A facility loses about $38 a day per Medicaid resident, according to the MSCA, and Massachusetts nursing homes are losing $362 million a year. Many operate at a loss.
In short, if too many residents in a nursing home are paying by way of Medicaid, a nursing home can struggle financially.
“There’s no viable business model when the majority of your patients are Medicaid. There just is not,” Ms. Bovill said. “And the only way that works is if you have a reasonable mix of private pay, Medicaid, Medicare and insurance.”
Nursing homes also must maintain high occupancy rates to bring in the maximum amount of revenue, and to stay full, they need to be appealing, all of which requires investment.
After Sheehan Health took over the Lutheran Home of Worcester, it changed the facility’s name to the Lutheran Rehabilitation and Skilled Care Center. It also sought to increase renovation spending to $12 million and added beds, according to a state public health filing.

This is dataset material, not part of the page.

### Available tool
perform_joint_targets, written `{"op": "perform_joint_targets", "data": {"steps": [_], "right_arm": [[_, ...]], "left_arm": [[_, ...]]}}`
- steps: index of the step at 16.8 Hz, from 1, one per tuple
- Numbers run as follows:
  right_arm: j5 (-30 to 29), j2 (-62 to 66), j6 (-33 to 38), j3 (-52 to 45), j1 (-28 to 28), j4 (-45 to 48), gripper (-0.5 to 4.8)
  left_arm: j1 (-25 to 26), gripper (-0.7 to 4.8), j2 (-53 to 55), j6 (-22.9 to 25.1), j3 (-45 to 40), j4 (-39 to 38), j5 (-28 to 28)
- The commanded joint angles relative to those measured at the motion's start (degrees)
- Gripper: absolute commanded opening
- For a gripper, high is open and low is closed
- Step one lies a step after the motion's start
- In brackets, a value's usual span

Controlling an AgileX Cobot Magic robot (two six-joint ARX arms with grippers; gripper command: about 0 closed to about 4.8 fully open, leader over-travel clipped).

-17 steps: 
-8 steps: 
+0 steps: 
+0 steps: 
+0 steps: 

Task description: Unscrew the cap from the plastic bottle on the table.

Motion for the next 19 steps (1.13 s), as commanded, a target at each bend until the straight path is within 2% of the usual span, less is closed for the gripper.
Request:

It reported occupancy rates of 94% to 97%.
Ascentria, meanwhile, noticed the changes at the Worcester nursing home and asked Patrick Sheehan if he could help the nonprofit with its Connecticut nursing home. He did, under an agreement for 5% of revenue and a share of profits, according Ascentria audited reports.

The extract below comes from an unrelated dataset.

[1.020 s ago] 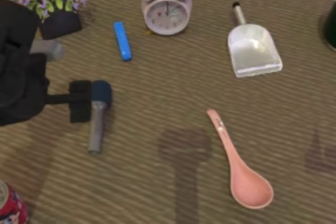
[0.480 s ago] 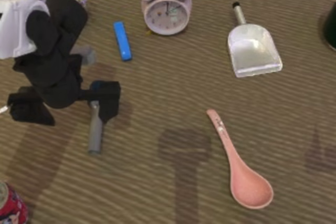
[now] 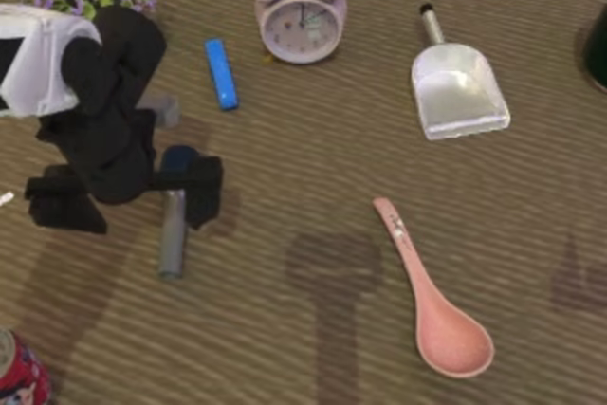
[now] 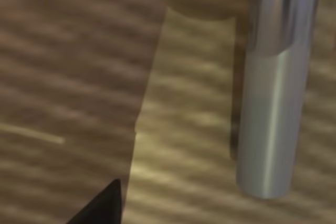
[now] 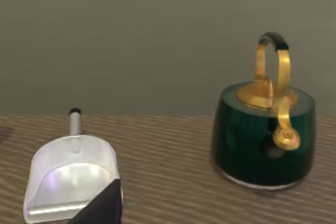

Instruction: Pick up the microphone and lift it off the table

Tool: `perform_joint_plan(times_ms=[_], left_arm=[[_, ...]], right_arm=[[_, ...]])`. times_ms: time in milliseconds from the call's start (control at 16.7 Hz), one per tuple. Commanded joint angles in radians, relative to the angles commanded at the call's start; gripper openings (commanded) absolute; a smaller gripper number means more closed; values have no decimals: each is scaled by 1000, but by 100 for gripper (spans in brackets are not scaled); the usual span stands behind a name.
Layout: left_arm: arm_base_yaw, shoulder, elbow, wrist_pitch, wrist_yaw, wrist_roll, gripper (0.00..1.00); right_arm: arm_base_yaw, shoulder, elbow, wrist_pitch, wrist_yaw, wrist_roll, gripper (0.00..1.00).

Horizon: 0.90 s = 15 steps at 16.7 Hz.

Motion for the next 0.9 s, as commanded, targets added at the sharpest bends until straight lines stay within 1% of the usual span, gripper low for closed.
perform_joint_plan(times_ms=[360,480,720,900], left_arm=[[-11,160,-91,260,0,-9,100],[-13,186,-105,294,0,-11,100],[-13,187,-106,296,0,-11,100],[-13,187,-106,296,0,-11,77]], right_arm=[[0,0,0,0,0,0,100],[0,0,0,0,0,0,100],[0,0,0,0,0,0,100],[0,0,0,0,0,0,100]])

Angela Bovill, president and chief executive officer, Ascentria Care Alliance, and Patrick Sheehan, Sheehan Health Group, managing partner, at Presentation Rehabilitation & Skilled Care Center stand inside the Brighton facility. [T&G staff/Ashley Green]
Since 2015, Ascentria has purchased other Sheehan Health nursing homes, starting with a $26.1 million investment in the 147-bed Quaboag Rehabilitation & Skilled Care Center in West Brookfield. In 2017, Ascentria bought 120-bed Laurel Ridge Rehabilitation and Skilled Care Center in Boston’s Jamaica Plain neighborhood for $24.5 million. In 2018, it bought 122-bed Presentation for $24 million.
All were financed with tax-exempt bonds issued by the Massachusetts Development Finance Agency, or MassDevelopment. All are managed by Sheehan Health Group.
All have five-star ratings from Medicare for overall quality, the highest ranking Medicare gives to measure compliance with regulations.
Ascentria paid Sheehan Health management fees of $2.2 million and rent of nearly $377,000 in fiscal 2018, according to Ascentria’s most recent audited statements.
Ascentria does not break out individual nursing home results in its audited statements, but Ms. Bovill said all four facilities are profitable. And full. Ascentria nursing homes are always 96% to 97% occupied, she said.
On a warm summer day, Mr. Sheehan and Ms. Bovill are guiding a group of visiting nursing home executives from Wisconsin through the Presentation facility. It’s a property that has undergone extensive renovations in recent years. Records filed with the state show Presentation planned about $14 million in improvements as of 2017.
Stephanie Chedid, president and chief executive of Luther Manor in Wauwatosa, which lies outside Milwaukee, said the group wanted to know if they could replicate what Ascentria is doing to expand, even as other nursing homes in Wisconsin consider downsizing.
“There’s something magical here,” Ms. Chedid said. “It’s hard work and attention to detail and managing the care with diligence.”
Magical might be a word Mr. Sheehan and Ms. Bovill would downplay. Both said payments to nursing homes for care are too low. Results depend on managing small details, according to Mr. Sheehan, who visits the nursing homes he manages daily.
“This business — if you think you’re going to do it and it isn’t going to own you — you’re making a mistake,” Mr. Sheehan said.
Ms. Bovill stressed that managing the payment mix and keeping facilities full is crucial.
“I don’t want to get over-assured,” Ms. Bovill said. “You have to pay attention. I know we’re two or three or five decisions away, or two or three or five policies away at the state level, from that (profit margin) turning into zero or negative.”